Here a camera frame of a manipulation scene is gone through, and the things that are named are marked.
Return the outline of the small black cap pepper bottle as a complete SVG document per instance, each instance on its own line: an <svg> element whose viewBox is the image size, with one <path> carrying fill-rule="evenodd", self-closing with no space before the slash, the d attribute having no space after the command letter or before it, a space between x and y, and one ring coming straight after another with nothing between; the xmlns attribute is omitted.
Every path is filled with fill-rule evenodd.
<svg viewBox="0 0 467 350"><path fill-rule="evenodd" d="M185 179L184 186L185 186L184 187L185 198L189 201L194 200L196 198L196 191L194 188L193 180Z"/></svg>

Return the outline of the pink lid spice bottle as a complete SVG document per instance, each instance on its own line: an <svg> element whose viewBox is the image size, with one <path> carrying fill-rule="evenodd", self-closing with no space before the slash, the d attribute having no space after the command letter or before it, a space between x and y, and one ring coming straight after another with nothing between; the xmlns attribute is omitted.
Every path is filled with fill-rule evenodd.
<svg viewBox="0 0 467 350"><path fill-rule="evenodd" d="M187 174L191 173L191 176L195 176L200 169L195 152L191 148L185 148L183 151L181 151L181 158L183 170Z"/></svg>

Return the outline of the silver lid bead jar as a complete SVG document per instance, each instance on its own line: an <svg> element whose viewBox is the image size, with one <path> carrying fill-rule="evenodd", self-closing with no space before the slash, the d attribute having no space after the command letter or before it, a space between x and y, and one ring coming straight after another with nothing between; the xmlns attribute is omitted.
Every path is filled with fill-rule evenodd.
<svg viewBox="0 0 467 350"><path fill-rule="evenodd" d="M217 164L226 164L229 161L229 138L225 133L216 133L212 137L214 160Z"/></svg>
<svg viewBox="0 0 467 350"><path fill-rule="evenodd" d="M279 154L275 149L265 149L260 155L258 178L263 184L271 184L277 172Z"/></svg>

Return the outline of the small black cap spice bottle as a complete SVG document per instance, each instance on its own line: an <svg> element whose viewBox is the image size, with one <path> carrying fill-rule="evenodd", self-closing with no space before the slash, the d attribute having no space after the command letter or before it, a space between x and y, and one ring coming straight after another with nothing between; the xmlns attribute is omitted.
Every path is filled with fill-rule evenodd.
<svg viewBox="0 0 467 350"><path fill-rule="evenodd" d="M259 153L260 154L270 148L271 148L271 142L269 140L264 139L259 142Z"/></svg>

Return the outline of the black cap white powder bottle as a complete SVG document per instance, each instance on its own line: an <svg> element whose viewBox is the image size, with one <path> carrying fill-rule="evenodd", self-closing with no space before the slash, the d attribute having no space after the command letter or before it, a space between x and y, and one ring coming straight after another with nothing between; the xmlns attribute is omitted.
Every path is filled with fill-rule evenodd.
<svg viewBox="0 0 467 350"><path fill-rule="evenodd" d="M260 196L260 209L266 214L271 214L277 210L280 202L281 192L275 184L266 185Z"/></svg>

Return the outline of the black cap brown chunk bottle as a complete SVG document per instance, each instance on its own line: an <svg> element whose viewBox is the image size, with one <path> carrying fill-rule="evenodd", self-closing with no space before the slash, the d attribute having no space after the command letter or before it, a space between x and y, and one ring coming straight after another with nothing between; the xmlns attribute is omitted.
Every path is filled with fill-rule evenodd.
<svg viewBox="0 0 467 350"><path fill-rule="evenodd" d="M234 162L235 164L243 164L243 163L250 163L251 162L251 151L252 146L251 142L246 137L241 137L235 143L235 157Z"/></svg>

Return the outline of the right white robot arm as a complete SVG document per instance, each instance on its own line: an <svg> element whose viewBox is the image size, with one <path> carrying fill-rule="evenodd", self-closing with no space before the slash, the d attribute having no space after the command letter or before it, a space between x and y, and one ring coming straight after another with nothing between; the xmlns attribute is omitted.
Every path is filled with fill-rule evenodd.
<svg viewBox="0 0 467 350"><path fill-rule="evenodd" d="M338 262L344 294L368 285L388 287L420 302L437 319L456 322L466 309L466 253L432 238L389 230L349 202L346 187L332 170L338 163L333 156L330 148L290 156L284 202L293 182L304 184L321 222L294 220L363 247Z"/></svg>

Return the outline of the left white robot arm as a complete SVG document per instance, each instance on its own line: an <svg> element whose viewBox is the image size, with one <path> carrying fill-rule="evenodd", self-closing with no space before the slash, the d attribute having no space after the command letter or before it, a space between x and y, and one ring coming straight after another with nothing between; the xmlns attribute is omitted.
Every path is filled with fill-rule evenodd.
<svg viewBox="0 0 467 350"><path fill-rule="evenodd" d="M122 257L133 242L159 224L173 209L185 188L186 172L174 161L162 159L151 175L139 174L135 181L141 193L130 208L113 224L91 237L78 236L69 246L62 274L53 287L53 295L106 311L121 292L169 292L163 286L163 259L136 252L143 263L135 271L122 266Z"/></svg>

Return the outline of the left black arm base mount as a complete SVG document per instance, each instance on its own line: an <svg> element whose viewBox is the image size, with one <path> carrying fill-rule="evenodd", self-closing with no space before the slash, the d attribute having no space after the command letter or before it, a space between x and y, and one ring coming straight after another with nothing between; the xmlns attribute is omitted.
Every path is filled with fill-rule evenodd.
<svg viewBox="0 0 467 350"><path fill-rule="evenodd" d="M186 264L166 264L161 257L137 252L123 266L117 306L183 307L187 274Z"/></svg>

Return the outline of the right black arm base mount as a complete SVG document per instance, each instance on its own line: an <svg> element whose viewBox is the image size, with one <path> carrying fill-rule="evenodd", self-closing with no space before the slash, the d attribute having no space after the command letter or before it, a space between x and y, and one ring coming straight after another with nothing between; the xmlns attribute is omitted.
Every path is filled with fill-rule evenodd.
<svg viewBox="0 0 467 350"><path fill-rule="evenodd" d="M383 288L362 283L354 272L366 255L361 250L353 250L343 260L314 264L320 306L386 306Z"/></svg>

▶ _Directions for this task_: For the material above, the answer must be only the number of lines holding the word "spice".

▶ _Answer to this problem_: 2